What you are asked to do => Count the lines below containing "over"; state the number only.

Excerpts from a dataset:
------------------------------------------------------------------------
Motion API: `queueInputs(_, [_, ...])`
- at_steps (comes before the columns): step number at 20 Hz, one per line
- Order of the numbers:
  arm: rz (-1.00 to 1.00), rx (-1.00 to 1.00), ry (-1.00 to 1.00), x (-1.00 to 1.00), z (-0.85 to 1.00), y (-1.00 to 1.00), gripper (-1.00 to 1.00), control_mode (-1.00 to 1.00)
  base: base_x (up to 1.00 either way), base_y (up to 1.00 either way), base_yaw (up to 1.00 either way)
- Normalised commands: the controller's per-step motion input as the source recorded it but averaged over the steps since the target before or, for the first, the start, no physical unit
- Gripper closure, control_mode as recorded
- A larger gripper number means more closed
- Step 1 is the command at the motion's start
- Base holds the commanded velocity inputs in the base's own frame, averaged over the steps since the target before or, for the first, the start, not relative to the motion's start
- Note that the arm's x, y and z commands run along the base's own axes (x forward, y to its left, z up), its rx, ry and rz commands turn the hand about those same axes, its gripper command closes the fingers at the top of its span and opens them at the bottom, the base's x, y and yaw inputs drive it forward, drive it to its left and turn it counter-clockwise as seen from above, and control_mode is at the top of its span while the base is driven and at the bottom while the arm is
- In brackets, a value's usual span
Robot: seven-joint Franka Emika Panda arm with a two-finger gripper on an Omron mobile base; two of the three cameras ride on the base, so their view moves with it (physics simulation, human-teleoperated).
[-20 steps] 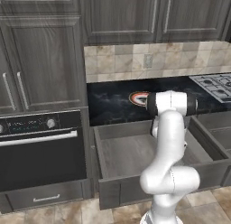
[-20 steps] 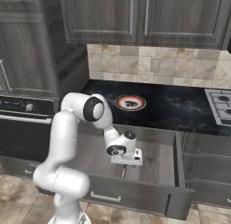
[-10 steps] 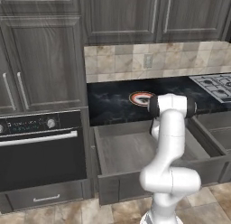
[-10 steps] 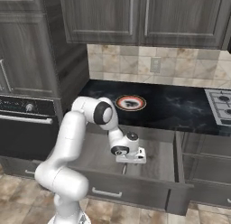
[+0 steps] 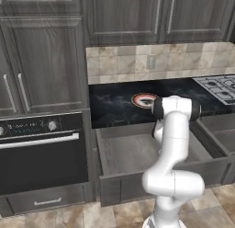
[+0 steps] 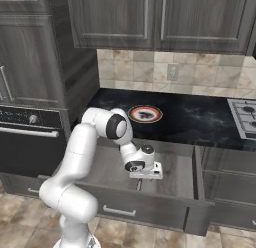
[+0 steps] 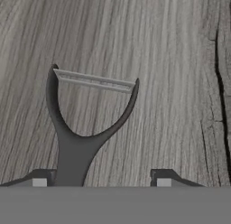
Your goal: Pick the peeler from the drawer and place it on the counter.
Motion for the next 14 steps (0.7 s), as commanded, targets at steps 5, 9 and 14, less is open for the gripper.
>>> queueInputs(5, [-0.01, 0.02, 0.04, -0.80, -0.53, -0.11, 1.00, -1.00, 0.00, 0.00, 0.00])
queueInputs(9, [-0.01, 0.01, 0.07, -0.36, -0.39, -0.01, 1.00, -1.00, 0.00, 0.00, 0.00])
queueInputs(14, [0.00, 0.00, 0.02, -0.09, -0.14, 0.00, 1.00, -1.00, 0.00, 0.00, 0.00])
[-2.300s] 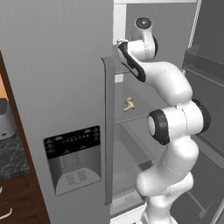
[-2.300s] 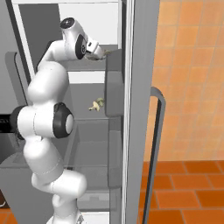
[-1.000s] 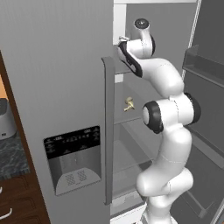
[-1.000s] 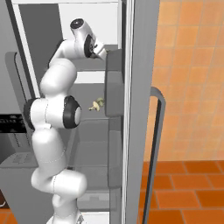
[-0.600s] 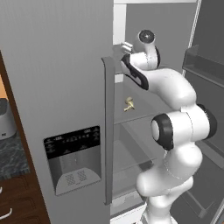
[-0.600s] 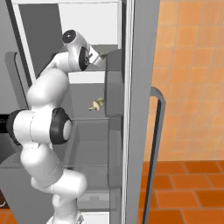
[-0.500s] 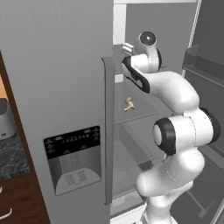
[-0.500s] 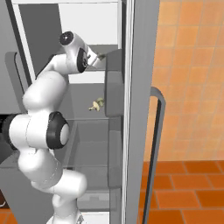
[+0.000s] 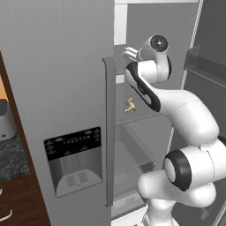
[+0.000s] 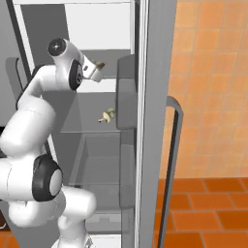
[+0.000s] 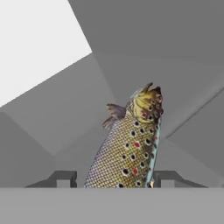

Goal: Place one mushroom and one fish in each tupperware on the nearby counter, to pack two identical lunches.

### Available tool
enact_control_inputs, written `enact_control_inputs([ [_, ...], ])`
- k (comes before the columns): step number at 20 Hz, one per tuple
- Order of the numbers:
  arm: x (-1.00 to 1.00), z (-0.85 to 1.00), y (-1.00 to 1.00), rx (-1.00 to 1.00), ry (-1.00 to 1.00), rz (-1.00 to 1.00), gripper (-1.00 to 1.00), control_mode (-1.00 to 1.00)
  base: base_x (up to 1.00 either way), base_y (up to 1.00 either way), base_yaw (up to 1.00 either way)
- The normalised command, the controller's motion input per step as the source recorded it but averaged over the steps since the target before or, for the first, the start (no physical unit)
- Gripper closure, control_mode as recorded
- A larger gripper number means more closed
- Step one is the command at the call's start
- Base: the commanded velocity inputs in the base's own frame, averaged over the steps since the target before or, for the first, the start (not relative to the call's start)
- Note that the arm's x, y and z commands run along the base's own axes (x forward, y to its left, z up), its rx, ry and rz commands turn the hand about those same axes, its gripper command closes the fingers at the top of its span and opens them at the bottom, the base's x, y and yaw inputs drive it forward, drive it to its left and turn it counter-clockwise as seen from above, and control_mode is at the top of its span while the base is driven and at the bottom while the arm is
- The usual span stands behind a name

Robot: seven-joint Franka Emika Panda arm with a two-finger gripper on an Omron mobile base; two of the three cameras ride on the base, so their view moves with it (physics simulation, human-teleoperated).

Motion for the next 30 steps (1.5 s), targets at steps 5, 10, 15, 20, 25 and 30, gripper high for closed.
enact_control_inputs([
  [5, -1.0, 0.0, 0.0, -0.01, 0.0, 0.14, 1.0, -1.0, 0.0, 0.0, 0.0],
  [10, -1.0, 0.0, 0.0, 0.0, 0.0, 0.07, 1.0, -1.0, 0.0, 0.0, 0.0],
  [15, -0.9, -0.02, 0.0, -0.03, 0.0, 0.06, 1.0, -1.0, 0.0, 0.0, 0.0],
  [20, -0.45, -0.26, 0.09, -0.1, 0.06, 0.01, 1.0, -1.0, 0.0, 0.0, 0.0],
  [25, -0.2, -0.2, 0.04, -0.03, -0.01, 0.01, 1.0, 1.0, -0.2, 0.0, 0.0],
  [30, 0.0, 0.0, 0.0, 0.0, 0.0, 0.0, 1.0, 1.0, -1.0, 0.06, 0.01],
])
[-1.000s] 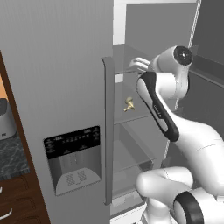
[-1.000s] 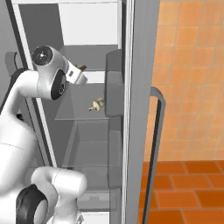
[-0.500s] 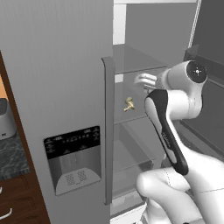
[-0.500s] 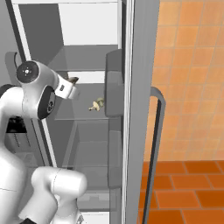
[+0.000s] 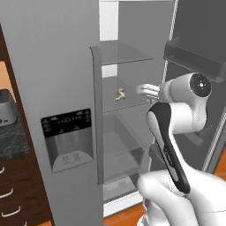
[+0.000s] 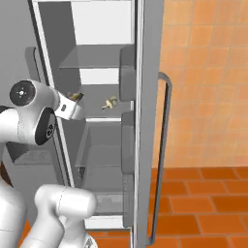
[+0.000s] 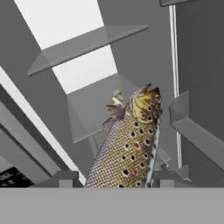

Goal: Place one mushroom and one fish in each tupperware on the nearby counter, to pack two identical lunches.

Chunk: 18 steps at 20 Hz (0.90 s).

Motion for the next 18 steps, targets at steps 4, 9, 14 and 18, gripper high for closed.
enact_control_inputs([
  [4, 0.0, 0.0, 0.0, 0.0, 0.0, 0.0, 1.0, 1.0, -0.95, 0.77, 0.05],
  [9, 0.0, 0.0, 0.0, 0.0, 0.0, 0.0, 1.0, 1.0, -0.7, 1.0, 0.09],
  [14, 0.0, 0.0, 0.0, 0.0, 0.0, 0.0, 1.0, 1.0, -0.41, 1.0, 0.21],
  [18, 0.0, 0.0, 0.0, 0.0, 0.0, 0.0, 1.0, 1.0, -0.28, 1.0, 0.33],
])
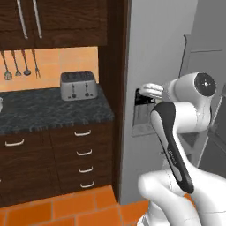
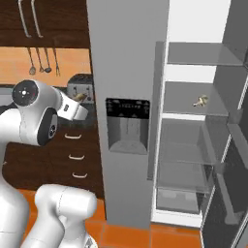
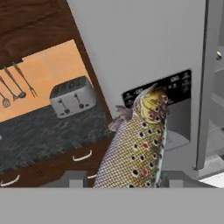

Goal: Place one mushroom and one fish in each tupperware on the nearby counter, to pack two identical lunches.

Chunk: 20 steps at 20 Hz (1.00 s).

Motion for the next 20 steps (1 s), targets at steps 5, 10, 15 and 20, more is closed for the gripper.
enact_control_inputs([
  [5, 0.0, 0.0, 0.0, 0.0, 0.0, 0.0, 1.0, 1.0, -0.1, 1.0, 0.42],
  [10, 0.0, 0.0, 0.0, 0.0, 0.0, 0.0, 1.0, 1.0, 0.03, 1.0, 0.41],
  [15, 0.0, 0.0, 0.0, 0.0, 0.0, 0.0, 1.0, 1.0, 0.6, 1.0, 0.19],
  [20, 0.0, 0.0, 0.0, 0.0, 0.0, 0.0, 1.0, 1.0, 0.89, 0.95, -0.01],
])
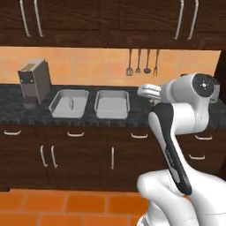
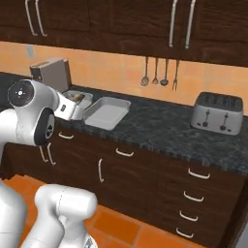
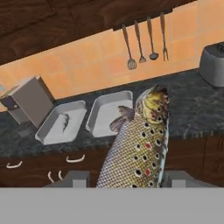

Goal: Place one mushroom and one fish in each tupperware on the nearby counter, to pack two identical lunches.

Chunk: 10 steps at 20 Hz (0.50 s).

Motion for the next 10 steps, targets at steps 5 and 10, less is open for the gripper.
enact_control_inputs([
  [5, 0.0, 0.0, 0.0, 0.0, 0.0, 0.0, 1.0, 1.0, 0.95, 0.52, -0.08],
  [10, 0.0, 0.0, 0.0, 0.0, 0.0, 0.0, 1.0, 1.0, 0.75, 0.01, -0.28],
])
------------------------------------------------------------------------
Answer to the exercise => 4